(Your task): Transcribe the listing below word for word but skip its images.

━━━ Source data ━━━

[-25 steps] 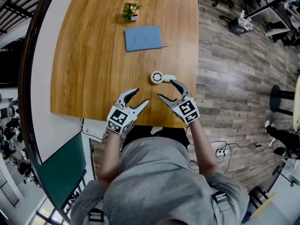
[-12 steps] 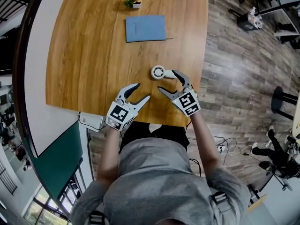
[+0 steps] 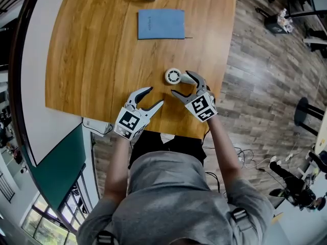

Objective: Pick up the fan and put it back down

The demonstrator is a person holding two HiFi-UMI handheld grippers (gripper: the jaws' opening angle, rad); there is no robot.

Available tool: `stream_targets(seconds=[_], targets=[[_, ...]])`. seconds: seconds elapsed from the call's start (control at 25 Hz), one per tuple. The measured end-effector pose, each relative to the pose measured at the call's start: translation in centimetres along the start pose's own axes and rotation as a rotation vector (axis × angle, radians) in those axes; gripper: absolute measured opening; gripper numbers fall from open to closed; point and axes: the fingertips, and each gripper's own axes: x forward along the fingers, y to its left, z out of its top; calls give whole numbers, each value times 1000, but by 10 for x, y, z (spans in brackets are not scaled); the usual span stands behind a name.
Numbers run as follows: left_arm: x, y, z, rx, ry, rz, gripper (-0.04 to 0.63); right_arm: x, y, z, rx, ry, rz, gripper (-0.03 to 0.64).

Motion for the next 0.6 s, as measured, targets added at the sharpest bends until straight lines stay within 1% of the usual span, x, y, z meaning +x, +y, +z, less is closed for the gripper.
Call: stream_targets(seconds=[0.6], targets=[[5,11,-13,-41,9,19,250,39,-3,-12,-88,87,81,405]])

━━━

(Exercise response):
[-25 steps] 
[-12 steps] 
[+0 steps] 

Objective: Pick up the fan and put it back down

The demonstrator is a person holding two HiFi-UMI handheld grippers (gripper: the jaws' opening angle, rad); there is no robot.

Available tool: `stream_targets(seconds=[_], targets=[[_, ...]])`. seconds: seconds elapsed from the call's start (control at 25 Hz), one per tuple. The measured end-effector pose, each relative to the pose measured at the call's start: translation in centimetres along the start pose's own axes and rotation as a rotation vector (axis × angle, radians) in those axes; gripper: absolute measured opening; gripper numbers fall from open to closed; point and axes: the fingertips, and each gripper's own axes: x forward along the fingers, y to its left, z out of its top; calls give whole numbers, each value times 1000, but by 10 for x, y, z (spans in brackets are not scaled); the usual span stands behind a name.
Numbers run as follows: left_arm: x, y, z, rx, ry, rz, gripper (-0.04 to 0.63); right_arm: x, y, z, rx, ry, rz, gripper (-0.03 to 0.64).

Motion for the next 0.6 s, as measured, targets added at the sharpest bends until straight lines stay within 1% of the usual span, x, y, z meaning +x, +y, +z, less is closed for the gripper.
Call: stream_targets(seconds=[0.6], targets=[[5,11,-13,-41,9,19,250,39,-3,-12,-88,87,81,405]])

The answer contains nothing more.